Examples of when a contract would be most appropriate include:
- Engaging a company to print and distribute material to prospective students
- Using a third party to provide specialist occupational health support to staff
Data Sharing Agreements may be more appropriate where the relationship with the third party is already established by some other means, or the information is to be used for a one-off exercise for the benefit of the University and/or the individuals concerned. These circumstances are often supported by a Memorandum of Understanding.
The ICO has also issued a checklist for organisations using data sharing covering both systematic sharing and one off requests:
This guidance has not been updated for GDPR but no significant changes have been noted between the DPA and GDPR.
Examples of when a data sharing agreement would be most appropriate include:
- Providing information to Durham Students' Union to allow them to represent our students
- Providing information about certain students to one of the recognised colleges
The following links provide guidance on the information that should be included in either a contract or a data sharing agreement.
Contract/ Data Processing Agreement- https://ico.org.uk/media/for-organisations/guide-to-the-general-data-protection-regulation-gdpr/accountability-and-governance/contracts-1-0.pdf
Data Sharing Agreement- https://ico.org.uk/media/for-organisations/documents/1067/data_sharing_checklists.pdf
Within Durham University, both contracts and data sharing agreements are prepared by the Legal Services Team on receipt of instruction from the budget holder / Information Asset Owner and signed by one of our authorised contract signatories.
You should be prepared to provide Legal Services with a clear instruction identifying the information you need to share, and any specific requirements you would like them to capture within the document you are asking them to prepare.
The Individual's Right to be Informed
A key element of GDPR is the ‘Right to be informed’ which encompasses an organisations obligation to provide ‘fair processing information’ typically through a privacy notice.

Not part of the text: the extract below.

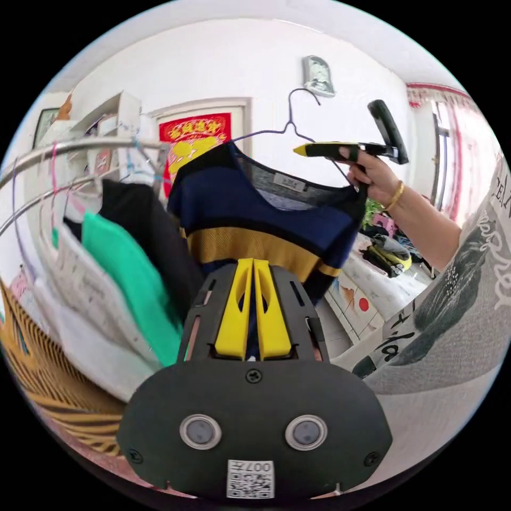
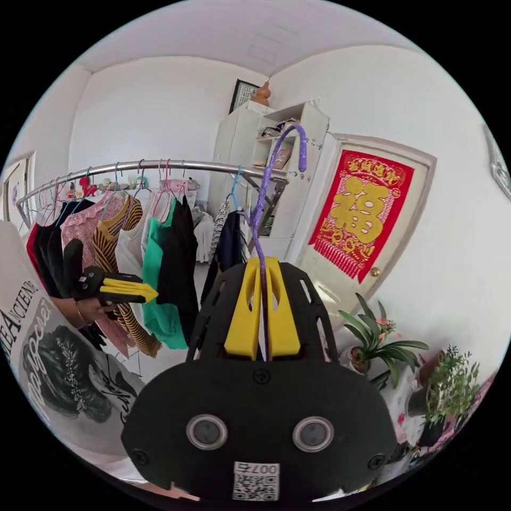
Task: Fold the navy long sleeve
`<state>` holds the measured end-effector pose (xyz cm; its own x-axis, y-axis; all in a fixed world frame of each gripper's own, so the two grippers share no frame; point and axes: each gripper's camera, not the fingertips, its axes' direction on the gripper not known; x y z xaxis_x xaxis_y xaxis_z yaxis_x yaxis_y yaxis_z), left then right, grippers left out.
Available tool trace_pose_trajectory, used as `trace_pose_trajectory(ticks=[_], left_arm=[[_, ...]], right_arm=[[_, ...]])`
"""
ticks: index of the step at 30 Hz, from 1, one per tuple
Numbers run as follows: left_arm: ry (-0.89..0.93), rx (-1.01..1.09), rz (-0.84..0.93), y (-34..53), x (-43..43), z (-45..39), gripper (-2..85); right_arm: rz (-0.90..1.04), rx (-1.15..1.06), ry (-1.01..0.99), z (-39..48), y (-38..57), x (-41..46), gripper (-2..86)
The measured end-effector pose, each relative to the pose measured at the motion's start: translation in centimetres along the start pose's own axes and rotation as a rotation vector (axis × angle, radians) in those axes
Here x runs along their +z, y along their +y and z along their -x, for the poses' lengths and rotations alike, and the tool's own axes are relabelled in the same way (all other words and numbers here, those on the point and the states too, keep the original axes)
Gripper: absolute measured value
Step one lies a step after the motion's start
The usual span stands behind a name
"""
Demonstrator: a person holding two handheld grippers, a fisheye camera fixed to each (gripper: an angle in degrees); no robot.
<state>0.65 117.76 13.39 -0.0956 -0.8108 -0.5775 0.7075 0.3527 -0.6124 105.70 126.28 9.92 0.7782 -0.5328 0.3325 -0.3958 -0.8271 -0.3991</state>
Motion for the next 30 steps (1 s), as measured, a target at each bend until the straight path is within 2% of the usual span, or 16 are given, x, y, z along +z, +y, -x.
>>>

It also emphasises transparency over how personal data is used, and you should tell people if their information will be shared with other organisations.
It is important to note that if circumstances change and you choose to share information you already hold with a third party, but this was not declared in your privacy notices in place when the information was first obtained, you will still need to consider whether the individual has a right to be informed (and also the right to opt-out).
The ICO has also compiled good and bad examples of privacy notices:
Document Storage and Retention
Under GDPR there are specific requirements for the storage and retention of personal data which must be complied with.
Contracts/ Data Processing Agreements- compulsory requirement that the processor must delete or return all personal data to the controller as requested at the end of the contract. The security of processing has to be ensured in line with Article 32 of GDPR.
Data Sharing Agreements- there should be consistent retention policies for all records and appropriate security in place. Physical and technical security measures need to be considered for the storage of all data.
Any information which is subject to a statutory retention period will have to be destroyed in adherence to the statute. All other organisations which has a copy will also have to delete it in accordance with statute. These requirements must be included in the contract / sharing agreement.